What you have to do: Below are entries. Reproduce exactly the lines between the line holding "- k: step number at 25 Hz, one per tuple" and the line holding "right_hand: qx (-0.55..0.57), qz", inclusive, and only those.

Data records
<<<<
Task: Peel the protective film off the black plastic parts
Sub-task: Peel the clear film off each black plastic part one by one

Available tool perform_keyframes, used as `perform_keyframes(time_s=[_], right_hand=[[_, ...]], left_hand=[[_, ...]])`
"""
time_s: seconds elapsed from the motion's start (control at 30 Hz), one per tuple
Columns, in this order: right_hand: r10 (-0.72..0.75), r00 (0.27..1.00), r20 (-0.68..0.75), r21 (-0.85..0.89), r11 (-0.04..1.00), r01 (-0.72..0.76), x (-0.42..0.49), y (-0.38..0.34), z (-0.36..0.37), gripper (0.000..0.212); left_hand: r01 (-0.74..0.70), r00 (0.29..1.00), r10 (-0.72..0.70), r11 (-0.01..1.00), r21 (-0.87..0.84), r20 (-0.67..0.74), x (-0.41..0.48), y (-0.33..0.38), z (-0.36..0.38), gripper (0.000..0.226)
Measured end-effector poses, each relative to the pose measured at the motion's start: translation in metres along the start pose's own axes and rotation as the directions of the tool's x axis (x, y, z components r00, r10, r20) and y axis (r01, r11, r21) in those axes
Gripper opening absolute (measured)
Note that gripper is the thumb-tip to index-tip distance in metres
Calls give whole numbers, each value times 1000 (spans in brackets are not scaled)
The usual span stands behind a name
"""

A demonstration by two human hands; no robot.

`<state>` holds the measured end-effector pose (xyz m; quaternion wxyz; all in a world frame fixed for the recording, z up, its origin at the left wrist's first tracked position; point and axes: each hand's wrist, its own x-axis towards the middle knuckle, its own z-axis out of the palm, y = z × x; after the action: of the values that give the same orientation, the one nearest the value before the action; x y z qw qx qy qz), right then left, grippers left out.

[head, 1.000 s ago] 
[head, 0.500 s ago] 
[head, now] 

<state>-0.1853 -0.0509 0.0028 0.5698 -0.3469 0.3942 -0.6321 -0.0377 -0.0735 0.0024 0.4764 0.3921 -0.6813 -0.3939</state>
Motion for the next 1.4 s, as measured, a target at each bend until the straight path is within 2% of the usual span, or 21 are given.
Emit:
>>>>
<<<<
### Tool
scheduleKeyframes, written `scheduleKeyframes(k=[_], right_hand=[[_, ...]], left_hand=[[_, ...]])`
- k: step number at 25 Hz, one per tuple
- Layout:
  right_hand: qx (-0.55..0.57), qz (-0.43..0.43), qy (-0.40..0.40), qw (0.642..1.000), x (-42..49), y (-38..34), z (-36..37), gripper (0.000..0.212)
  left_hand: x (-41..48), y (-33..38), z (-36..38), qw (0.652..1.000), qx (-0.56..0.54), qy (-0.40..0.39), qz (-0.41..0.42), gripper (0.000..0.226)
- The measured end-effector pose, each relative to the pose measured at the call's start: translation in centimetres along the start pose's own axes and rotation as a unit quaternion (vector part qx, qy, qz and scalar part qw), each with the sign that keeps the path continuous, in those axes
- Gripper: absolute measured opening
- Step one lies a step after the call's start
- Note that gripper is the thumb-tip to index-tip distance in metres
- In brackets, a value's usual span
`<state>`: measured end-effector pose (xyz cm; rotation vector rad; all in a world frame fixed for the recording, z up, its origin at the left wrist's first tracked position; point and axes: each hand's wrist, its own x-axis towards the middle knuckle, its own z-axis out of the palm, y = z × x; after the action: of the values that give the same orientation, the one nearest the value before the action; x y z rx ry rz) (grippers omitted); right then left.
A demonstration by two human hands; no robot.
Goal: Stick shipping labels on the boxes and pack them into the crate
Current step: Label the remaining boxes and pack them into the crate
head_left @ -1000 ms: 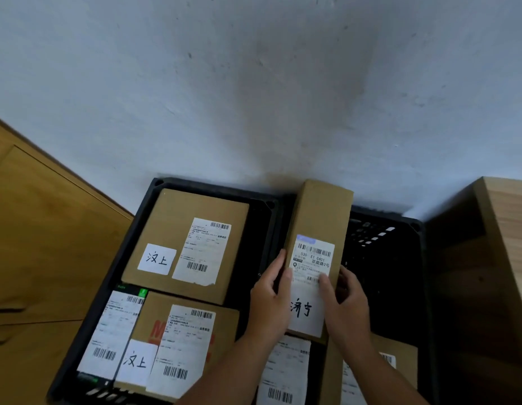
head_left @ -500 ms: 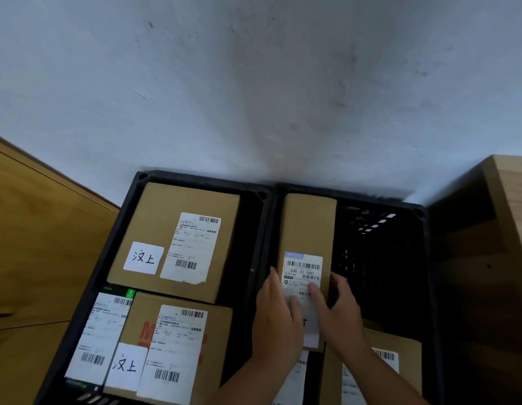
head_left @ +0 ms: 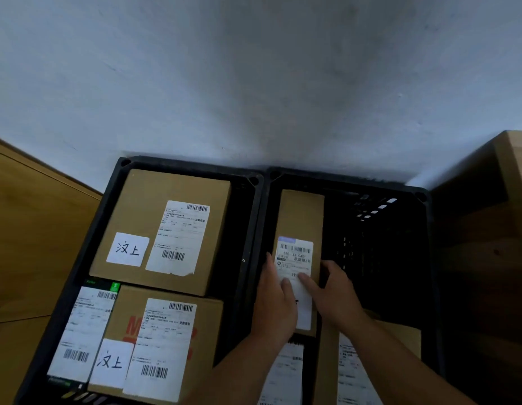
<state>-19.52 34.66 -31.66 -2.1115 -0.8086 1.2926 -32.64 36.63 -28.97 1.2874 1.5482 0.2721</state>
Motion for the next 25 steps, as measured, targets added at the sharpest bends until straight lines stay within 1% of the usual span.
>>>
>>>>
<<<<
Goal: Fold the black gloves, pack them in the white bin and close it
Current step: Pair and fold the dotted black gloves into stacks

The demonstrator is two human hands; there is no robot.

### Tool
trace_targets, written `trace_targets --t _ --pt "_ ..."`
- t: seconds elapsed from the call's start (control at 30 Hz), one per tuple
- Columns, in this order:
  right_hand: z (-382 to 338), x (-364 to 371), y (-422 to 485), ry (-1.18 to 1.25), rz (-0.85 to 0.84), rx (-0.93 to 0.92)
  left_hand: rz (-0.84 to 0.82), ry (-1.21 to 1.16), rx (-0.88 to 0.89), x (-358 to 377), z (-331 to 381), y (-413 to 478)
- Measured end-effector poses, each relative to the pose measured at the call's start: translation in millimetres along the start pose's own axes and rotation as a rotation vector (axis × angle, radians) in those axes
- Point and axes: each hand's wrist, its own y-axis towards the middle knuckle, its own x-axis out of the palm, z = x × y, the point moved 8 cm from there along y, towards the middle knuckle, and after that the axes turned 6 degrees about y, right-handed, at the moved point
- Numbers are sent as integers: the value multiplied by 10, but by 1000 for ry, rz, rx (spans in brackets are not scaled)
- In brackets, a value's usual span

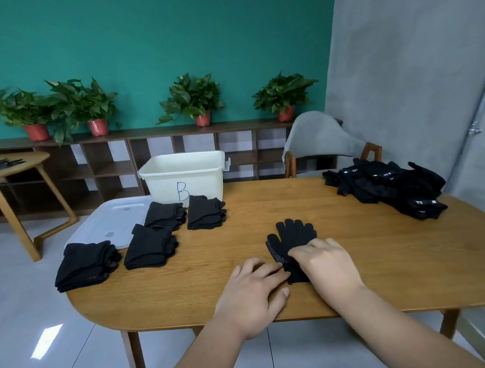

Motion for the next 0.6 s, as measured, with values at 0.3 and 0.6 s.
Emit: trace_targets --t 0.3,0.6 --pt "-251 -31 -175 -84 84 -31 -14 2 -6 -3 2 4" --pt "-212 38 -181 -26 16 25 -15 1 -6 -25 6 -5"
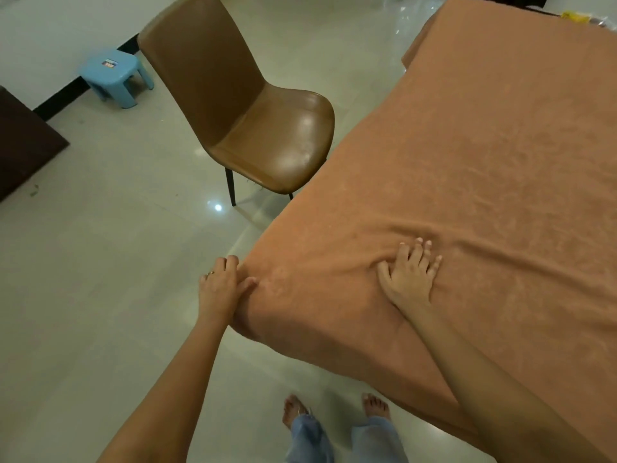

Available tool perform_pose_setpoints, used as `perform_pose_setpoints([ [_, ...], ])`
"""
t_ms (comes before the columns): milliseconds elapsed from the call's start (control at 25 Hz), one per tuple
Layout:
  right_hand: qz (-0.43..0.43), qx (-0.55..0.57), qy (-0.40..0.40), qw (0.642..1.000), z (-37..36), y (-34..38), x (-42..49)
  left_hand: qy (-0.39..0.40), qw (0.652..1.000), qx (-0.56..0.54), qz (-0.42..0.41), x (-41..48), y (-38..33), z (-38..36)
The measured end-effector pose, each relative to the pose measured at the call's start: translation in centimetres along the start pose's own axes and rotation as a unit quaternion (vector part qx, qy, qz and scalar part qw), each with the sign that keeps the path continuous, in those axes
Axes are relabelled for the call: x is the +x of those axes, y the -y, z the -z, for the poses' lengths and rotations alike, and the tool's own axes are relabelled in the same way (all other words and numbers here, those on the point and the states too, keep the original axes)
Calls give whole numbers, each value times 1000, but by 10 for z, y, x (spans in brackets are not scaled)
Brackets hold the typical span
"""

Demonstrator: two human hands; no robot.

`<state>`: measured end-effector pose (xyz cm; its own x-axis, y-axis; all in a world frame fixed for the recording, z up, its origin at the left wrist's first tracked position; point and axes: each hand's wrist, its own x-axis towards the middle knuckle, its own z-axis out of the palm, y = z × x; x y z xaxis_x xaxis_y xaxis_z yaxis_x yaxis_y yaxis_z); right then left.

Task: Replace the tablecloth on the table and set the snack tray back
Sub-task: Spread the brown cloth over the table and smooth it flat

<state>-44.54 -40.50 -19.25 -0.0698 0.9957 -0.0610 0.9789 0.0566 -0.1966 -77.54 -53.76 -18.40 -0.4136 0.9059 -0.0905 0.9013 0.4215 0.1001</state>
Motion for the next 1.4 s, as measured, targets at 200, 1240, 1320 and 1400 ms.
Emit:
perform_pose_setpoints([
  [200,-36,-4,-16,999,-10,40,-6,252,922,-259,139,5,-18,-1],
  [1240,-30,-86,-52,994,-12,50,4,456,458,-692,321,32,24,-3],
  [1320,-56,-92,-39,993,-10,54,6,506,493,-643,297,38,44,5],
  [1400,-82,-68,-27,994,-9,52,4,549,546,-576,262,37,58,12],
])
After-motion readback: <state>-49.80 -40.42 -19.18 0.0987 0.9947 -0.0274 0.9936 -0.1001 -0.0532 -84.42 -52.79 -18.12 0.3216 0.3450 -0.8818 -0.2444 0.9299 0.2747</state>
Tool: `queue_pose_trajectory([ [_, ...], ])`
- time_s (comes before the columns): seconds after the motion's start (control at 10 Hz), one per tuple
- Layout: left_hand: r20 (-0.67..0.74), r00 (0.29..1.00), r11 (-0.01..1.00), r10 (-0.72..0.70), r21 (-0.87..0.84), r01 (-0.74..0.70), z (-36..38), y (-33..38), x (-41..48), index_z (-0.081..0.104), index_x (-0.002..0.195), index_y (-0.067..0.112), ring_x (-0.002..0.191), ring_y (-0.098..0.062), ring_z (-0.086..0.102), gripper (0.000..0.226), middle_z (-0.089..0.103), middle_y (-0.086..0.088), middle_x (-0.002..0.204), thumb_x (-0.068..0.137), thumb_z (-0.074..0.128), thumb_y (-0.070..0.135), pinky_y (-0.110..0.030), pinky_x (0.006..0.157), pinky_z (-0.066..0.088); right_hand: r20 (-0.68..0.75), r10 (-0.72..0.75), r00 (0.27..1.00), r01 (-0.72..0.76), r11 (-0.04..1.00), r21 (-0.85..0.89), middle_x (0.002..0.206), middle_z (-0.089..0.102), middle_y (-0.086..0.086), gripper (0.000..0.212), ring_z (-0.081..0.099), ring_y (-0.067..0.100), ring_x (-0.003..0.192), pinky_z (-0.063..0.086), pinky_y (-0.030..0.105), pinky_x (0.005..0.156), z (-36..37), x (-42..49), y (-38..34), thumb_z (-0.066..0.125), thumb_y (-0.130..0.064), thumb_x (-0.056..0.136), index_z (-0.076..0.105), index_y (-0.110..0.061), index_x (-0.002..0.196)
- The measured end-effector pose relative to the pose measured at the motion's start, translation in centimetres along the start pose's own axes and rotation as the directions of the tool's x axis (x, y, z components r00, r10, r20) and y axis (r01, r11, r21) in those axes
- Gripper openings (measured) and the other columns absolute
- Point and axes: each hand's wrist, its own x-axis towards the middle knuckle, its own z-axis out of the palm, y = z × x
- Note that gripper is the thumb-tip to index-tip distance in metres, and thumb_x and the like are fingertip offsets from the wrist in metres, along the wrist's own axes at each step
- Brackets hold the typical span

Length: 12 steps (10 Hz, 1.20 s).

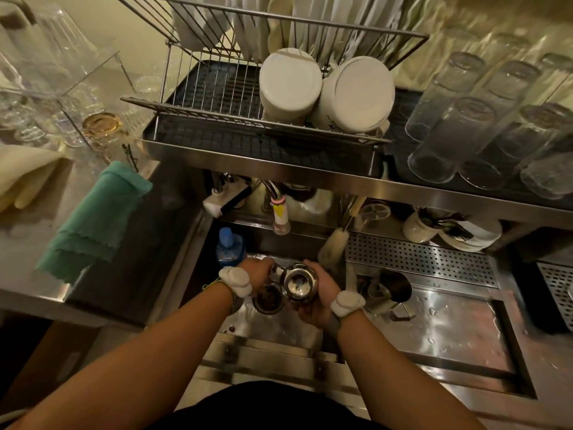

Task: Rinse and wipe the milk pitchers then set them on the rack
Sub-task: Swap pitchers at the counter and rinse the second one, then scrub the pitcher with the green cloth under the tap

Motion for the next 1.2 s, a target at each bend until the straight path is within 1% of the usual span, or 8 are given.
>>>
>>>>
Task answer:
- k: step number at 25 Hz, one per tuple
- Layout:
  right_hand: qx (-0.55..0.57), qz (-0.43..0.43), qy (-0.40..0.40), qw (0.642..1.000), x (-42..49), y (-38..34), z (-36..37), gripper (0.000..0.212)

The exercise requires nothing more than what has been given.